Cuttin-Edge, On-the-Spot Reporting

Profundo: Part 2

After a dinner of bistecca Fiorentina, some steamed greens, and a Casanova di Neri Brunello, Bob fired up "the big system" upstairs. It featured the original Trenner & Friedl Dukes ($125,000 USD per pair when available), a three-box-per-channel speaker system that stacked two long woofer cabinets on the bottom, a Harbeth-like monitor-shaped M/T cabinet in the middle, and a gleaming supertweeter like a grand silver eye atop it all. The Dukes had external crossovers and were biamped with Heed Obelisk PM monoblock amps (70Wpc; $4200/pr.) on the woofers (93dB/4 ohms) and a Viva Solista LT integrated amp (18Wpc; $7800 when available) on the M/T drivers (97dB/8 ohms). The speakers had a claimed range of 25Hz-40kHz.

Profundo system

Other electronics were a Viva Linea XP line stage ($20,000) with its own external power supply and a two-box Viva Fono ($16,000). The analog rig consisted of a Basis 2500 turntable with a Transfiguration Orpheus L cartridge mounted on a Vector 4 tonearm. The digital sources were the tidy combination of a Heed DA DAC and DT transport (both $1850). Cabling was mostly Cardas Clear with one pair of Basis ICs and Cardas Golden Reference power cords.

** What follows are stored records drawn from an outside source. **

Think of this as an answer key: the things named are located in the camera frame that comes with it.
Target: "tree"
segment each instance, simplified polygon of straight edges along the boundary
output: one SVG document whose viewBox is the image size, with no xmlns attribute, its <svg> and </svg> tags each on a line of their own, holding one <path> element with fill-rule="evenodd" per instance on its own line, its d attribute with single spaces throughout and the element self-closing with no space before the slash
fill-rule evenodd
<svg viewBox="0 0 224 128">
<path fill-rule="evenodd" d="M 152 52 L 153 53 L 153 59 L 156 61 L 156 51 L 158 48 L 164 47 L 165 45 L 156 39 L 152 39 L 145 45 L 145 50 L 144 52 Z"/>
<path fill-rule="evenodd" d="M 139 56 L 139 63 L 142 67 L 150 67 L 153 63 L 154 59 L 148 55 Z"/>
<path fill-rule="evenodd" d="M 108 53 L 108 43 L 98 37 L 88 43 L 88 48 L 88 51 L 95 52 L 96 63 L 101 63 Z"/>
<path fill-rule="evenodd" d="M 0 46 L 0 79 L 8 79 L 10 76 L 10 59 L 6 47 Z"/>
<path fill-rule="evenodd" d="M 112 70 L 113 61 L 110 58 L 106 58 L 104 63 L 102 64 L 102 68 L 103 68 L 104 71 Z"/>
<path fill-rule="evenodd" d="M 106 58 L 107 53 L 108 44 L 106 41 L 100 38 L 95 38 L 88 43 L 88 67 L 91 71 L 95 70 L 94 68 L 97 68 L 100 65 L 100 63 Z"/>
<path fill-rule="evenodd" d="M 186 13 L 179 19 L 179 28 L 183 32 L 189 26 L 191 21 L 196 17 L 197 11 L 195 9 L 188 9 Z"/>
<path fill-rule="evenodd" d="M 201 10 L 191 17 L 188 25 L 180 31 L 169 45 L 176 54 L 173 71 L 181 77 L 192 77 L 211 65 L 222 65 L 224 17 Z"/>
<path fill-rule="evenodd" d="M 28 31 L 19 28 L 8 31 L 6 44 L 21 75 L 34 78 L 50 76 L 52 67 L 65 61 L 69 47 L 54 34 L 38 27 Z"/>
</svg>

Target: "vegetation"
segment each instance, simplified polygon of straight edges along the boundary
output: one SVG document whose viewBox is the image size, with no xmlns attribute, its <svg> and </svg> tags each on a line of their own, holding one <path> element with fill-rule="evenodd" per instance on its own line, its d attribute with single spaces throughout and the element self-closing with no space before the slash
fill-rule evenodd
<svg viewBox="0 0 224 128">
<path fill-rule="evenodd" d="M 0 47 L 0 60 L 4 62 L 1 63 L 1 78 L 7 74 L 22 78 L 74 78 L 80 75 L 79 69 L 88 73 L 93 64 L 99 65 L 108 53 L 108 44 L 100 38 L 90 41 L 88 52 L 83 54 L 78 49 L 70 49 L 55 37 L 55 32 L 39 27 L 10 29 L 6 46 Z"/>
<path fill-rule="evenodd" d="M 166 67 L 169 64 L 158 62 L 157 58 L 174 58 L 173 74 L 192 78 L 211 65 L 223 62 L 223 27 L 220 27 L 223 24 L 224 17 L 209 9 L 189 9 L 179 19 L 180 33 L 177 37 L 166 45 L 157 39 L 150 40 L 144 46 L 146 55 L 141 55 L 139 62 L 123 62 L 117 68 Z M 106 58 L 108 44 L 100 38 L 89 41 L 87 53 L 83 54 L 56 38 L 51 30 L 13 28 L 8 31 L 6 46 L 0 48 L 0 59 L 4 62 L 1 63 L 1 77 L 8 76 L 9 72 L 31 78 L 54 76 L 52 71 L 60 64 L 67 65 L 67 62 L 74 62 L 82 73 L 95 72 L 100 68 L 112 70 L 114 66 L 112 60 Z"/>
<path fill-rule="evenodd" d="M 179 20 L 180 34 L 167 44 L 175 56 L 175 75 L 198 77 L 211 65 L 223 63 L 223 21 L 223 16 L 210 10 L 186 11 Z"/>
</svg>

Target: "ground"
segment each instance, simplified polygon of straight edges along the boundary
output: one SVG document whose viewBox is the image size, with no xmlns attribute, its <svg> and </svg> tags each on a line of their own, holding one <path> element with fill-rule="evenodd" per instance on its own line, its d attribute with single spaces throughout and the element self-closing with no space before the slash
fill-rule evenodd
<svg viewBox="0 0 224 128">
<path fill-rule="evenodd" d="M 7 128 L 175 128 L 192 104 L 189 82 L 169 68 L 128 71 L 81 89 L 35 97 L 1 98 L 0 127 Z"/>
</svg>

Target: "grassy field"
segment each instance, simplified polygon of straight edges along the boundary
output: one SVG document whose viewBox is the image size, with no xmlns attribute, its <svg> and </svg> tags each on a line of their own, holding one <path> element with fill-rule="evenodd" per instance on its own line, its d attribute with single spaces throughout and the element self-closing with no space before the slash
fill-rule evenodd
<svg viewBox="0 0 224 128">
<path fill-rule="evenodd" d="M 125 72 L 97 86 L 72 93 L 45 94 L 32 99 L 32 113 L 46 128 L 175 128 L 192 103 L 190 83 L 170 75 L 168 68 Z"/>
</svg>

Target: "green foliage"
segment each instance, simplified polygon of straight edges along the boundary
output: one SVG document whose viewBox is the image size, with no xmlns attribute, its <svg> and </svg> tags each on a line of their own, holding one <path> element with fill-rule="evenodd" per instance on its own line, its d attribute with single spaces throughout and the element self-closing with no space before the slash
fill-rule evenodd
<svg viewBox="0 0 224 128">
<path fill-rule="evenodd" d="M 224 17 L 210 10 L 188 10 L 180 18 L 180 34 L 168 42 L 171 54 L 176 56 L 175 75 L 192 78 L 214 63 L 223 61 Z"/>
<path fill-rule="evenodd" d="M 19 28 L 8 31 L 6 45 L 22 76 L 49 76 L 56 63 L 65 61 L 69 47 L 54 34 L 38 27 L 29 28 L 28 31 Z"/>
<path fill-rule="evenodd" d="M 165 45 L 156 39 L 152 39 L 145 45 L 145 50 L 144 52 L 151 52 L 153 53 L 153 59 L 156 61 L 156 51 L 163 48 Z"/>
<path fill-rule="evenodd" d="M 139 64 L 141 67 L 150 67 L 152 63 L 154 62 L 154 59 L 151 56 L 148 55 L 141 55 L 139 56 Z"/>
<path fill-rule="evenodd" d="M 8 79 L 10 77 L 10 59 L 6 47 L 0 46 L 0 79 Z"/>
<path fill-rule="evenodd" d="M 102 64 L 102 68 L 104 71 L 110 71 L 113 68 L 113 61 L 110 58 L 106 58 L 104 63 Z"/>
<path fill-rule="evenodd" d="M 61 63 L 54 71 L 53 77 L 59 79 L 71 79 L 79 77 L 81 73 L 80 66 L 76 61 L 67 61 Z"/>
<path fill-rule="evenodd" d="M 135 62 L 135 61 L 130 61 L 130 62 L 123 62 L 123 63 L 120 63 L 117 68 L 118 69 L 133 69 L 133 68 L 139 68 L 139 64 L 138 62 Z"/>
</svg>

This was a magnificent system that produced a sound of wondrous low-level resolution with a fullness of bass foundation on orchestral music. Bob played my demo CD-R with Beethoven's Piano Concerto No. 4 in G major, as performed by Ivan Moravec with the Vienna Musikverein. I heard fine piano sound with great touch and presence, along with rich, bountiful harmonics and buttery mids. Strings and oboes were perfect. On my "system crusher" track, "Kyrie" from Mozart's Great Mass in C Minor, the choral voices were airy, clear, and balanced, coming beautifully together in space. Natalie Dessay's soprano solo was detailed, dramatic, and liquidinous. And the period strings had superb tone throughout. There were minor flaws in a slightly cupped sound now and again from Dessay's solo, an occasional slight hardness in the male choir at dynamic peaks, and a soft impact to bass drum strikes, but Bob reminded me he'd only just set the system up the week before and he hadn't had time to dial it in perfectly before our session.

But analog was where the system really strutted its stuff. I pulled out a Sarah Vaughan LP I'd just picked up in Nashville the week before. It was her Duke Ellington Song Book Two (Pablo Today). There was a slight problem with balance between outputs from the M/T and woofers that caused a tipped-up sound, but Bob simply adjusted the gain on the Viva Solista LT. That rebalanced the bass and treble and smoothed things out. Sarah had her schwerve on "Mood Indigo," singing in a bluesy drawl as she sashayed her magical voice into the tune. Ben Webster's tenor on See You at the Fair (Impulse), another LP I'd scored in Nashville, was likewise a treat to hear, sounding big, airy, and muscular. On both LPs, the music was full of natural instrumental textures, tactile and detailed.